Nicolas Gary - 03.09.2013

Edition - Société - Jeff Bezos - Washington Post - journal en ligne


Après avoir pris le contrôle, ou presque, de la vente de tout et n'importe quoi sur la toile, Jeff Bezos s'est lancé, à titre personnel, dans la presse. Nouveau propriétaire du Washington Post, le fondateur d'Amazon est impatient d'expérimenter ses solutions pour offrir un nouvel « âge d'or » au journal. Jeff a investi 250 millions $ dans le journal, reprenant l'offre papier et en ligne, avec une perspective claire : faire ce qu'il fait le mieux.

 

 

Jeff Bezos - Caricature

Jeff Bezos

DonkeyHotey, CC BY 2.0

 

 

En 1995, Amazon.com ouvre ses portes, et depuis 18 années que la philosophie - le modèle économique - s'applique, le Gorille de 500 kg est parvenu à dégager 61 milliards $ de ventes l'an passé. Bien entendu, ce n'est pas sans quelques dommages collatéraux : le travail dans les entrepôts est celui d'une chaîne épuisante, et le journaliste français Jean-Baptiste Malet a particulièrement bien rendu l'ambiance de ces endroits. Pour y avoir séjourné plusieurs mois, en journaliste infiltré.

 

Mais voilà : pour relever la presse, Bezos entend mener à bien sa mission en appliquant les trois grands principes qui ont soutenu le site de vente en ligne : « Nous avons eu trois grandes idées avec Amazon, que nous avons élaborées durant 18 ans, et ce sont les raisons de notre succès : placer le consommateur avant tout.
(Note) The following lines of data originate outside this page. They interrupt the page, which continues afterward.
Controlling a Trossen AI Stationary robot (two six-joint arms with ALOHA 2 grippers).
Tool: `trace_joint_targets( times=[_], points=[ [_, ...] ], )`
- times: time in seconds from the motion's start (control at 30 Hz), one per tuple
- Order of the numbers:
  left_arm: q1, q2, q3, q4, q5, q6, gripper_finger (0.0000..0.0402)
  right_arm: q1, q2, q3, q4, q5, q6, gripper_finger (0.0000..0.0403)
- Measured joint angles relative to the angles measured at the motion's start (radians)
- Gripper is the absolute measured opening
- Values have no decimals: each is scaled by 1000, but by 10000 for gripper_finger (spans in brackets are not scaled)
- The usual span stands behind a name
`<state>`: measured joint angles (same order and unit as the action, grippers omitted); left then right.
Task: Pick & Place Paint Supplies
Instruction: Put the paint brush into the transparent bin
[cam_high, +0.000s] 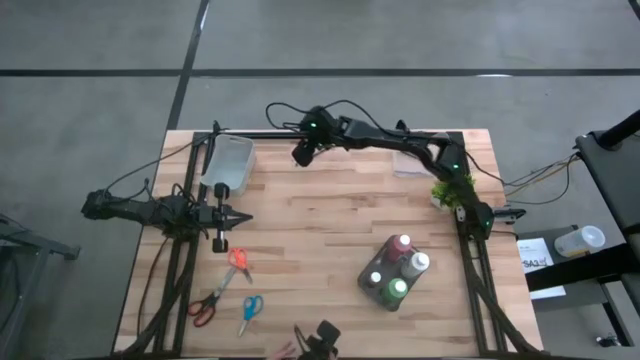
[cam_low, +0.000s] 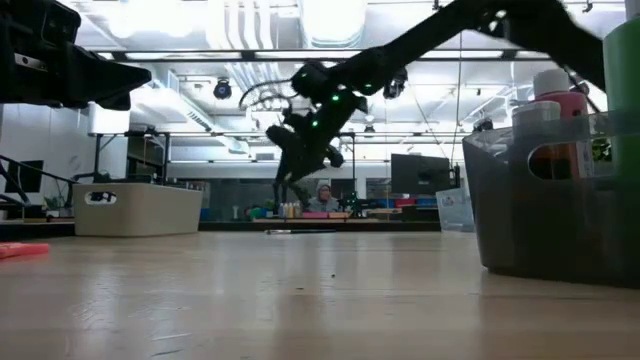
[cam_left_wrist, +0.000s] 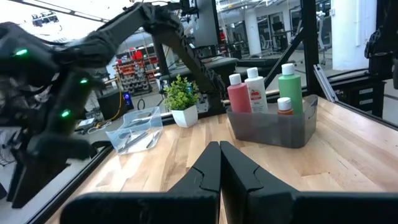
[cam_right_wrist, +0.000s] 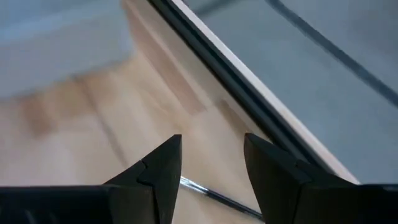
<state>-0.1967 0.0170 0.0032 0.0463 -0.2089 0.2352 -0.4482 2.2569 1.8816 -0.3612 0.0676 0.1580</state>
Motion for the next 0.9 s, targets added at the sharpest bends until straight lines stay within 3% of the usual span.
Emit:
trace_joint_targets(
  times=[0.17,0.37,0.57,0.9],
  points=[
    [0,0,0,0,0,0,0,5,-156,-323,357,-25,-7,170],
    [0,0,0,0,0,0,0,-28,-251,-551,465,12,-2,170],
    [0,0,0,0,0,0,0,-88,-248,-638,633,-90,65,170],
    [0,0,0,0,0,0,0,-130,-245,-643,628,-214,103,170]
  ],
)
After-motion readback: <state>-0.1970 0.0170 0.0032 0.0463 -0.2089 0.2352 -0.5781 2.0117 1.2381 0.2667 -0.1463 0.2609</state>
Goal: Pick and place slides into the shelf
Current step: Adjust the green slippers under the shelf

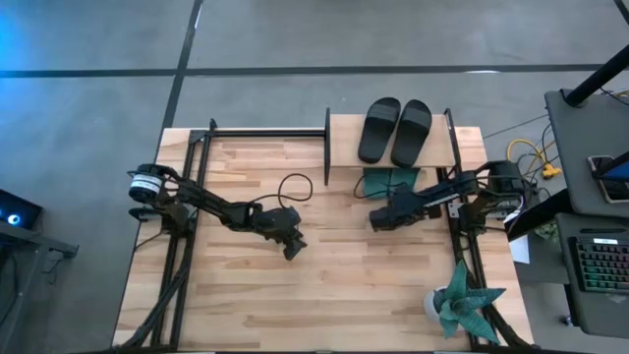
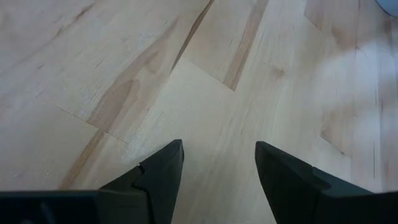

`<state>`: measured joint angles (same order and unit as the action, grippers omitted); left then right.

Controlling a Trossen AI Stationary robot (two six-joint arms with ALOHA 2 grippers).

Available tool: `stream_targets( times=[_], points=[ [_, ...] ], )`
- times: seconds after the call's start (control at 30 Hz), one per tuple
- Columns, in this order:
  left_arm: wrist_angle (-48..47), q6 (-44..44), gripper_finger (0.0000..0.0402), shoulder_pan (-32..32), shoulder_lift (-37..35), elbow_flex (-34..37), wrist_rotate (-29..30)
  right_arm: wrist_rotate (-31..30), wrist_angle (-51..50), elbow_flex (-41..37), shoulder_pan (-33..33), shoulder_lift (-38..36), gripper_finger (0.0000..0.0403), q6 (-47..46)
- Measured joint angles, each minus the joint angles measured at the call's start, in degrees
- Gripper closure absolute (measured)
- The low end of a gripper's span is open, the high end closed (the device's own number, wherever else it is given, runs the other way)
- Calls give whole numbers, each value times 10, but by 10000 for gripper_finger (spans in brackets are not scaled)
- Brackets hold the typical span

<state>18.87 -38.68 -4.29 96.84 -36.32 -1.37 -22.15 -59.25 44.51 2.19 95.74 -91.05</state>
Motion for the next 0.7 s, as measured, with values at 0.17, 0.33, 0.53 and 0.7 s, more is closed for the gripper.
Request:
stream_targets(
  times=[0.17,0.33,0.53,0.7],
  points=[
    [0,0,210,0,0,0,0,-18,0,-17,-8,0,394,-20],
    [0,0,210,0,0,0,0,-47,-19,-20,-23,0,394,-35],
    [0,-1,210,0,0,0,1,-63,-25,-20,-50,0,394,-16],
    [0,-2,210,0,0,0,0,-49,-22,-7,-43,-23,394,6]
  ],
)
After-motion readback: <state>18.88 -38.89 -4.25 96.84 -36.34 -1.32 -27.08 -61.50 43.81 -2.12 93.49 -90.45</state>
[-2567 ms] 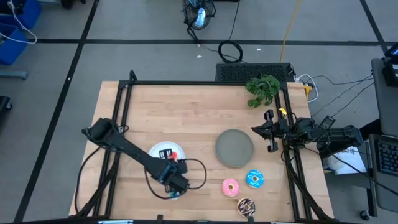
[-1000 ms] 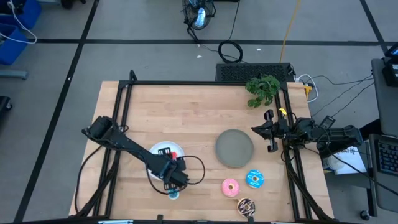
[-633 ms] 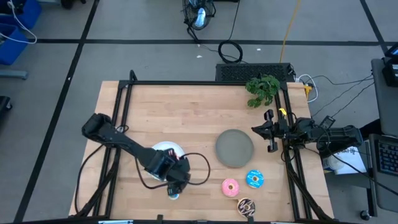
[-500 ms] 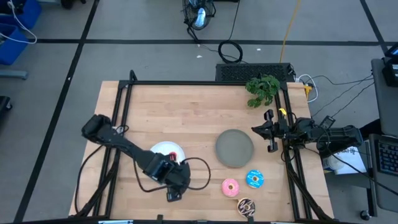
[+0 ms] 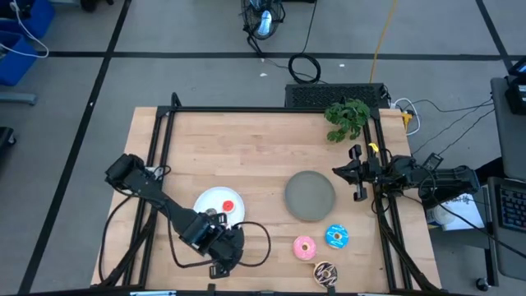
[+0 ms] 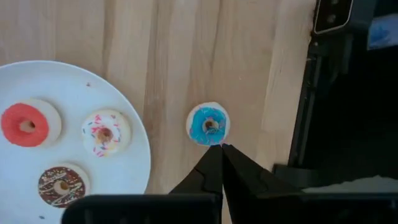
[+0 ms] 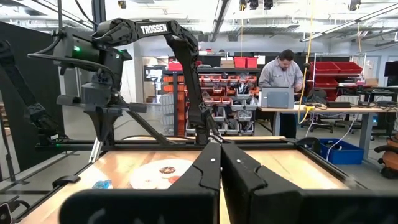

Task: Pick & Place donuts
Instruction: Put the small blue donut on the white plate

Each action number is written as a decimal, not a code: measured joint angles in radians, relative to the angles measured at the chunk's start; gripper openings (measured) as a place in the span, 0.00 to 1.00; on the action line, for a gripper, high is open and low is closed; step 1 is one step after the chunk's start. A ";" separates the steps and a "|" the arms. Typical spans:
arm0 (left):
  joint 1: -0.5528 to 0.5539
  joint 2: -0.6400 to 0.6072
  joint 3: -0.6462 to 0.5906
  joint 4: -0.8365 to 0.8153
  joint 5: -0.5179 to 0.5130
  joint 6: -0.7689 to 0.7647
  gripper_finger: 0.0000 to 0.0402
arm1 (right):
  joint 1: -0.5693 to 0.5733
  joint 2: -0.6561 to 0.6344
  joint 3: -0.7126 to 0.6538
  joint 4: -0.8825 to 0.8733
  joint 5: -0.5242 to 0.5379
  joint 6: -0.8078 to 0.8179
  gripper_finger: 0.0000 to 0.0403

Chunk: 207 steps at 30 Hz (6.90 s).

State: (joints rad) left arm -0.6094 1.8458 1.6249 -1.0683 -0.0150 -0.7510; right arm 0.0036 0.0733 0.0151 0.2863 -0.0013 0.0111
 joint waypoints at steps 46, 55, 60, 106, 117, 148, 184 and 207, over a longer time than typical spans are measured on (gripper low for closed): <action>-0.092 0.173 -0.005 0.156 -0.087 0.046 0.61 | 0.000 0.001 0.000 0.001 0.000 0.004 0.00; -0.094 0.221 -0.004 0.132 -0.088 0.065 0.70 | 0.000 0.001 0.000 0.000 0.000 0.004 0.00; -0.094 0.233 -0.004 0.128 -0.090 0.078 0.79 | 0.000 0.001 0.000 0.000 0.000 0.004 0.00; -0.066 0.293 -0.090 0.169 -0.031 0.171 0.71 | 0.000 0.007 0.000 0.001 0.000 0.004 0.00; -0.066 0.299 -0.067 0.143 -0.027 0.144 0.42 | 0.000 0.007 0.000 0.001 0.000 0.004 0.00; -0.041 0.227 0.399 -0.352 -0.117 0.177 0.46 | 0.000 0.007 0.000 0.001 0.000 0.004 0.00; 0.125 -0.141 -0.099 -0.287 -0.195 0.056 0.45 | 0.000 0.007 0.000 0.000 0.000 0.001 0.00; 0.359 -0.143 -0.467 0.011 -0.041 0.293 0.45 | 0.000 0.007 0.000 0.000 0.000 -0.004 0.00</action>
State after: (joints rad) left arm -0.2508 1.7026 1.1579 -1.0569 -0.0559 -0.4576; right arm 0.0039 0.0799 0.0150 0.2867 -0.0017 0.0069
Innover. Être patient. Si vous remplacez ‘client' par ‘lecteur, cette approche, ce point de vue, peut profiter également au Post », explique-t-il dans sa première interview depuis le rachat. 

 

Une fois encore, le patron assure qu'il n'interviendra pas au jour le jour dans les affaires de la rédaction, mais qu'il se contentera de donner des conseils à distance, et d'assurer un soutien financier. De la sorte, la direction pourra se lancer dans l'expérimentation de nouveaux modèles économiques. D'ailleurs, lui-même ne compte pas quitter Seattle, et souhaite conserver ses journées de travail en tant que président et directeur d'Amazon. 

 

Avec près de 24 milliards $ de fortune personnelle, il assure : « Il est important que le Post non seulement survive, mais surtout, grandisse. » Vogue la galère, donc.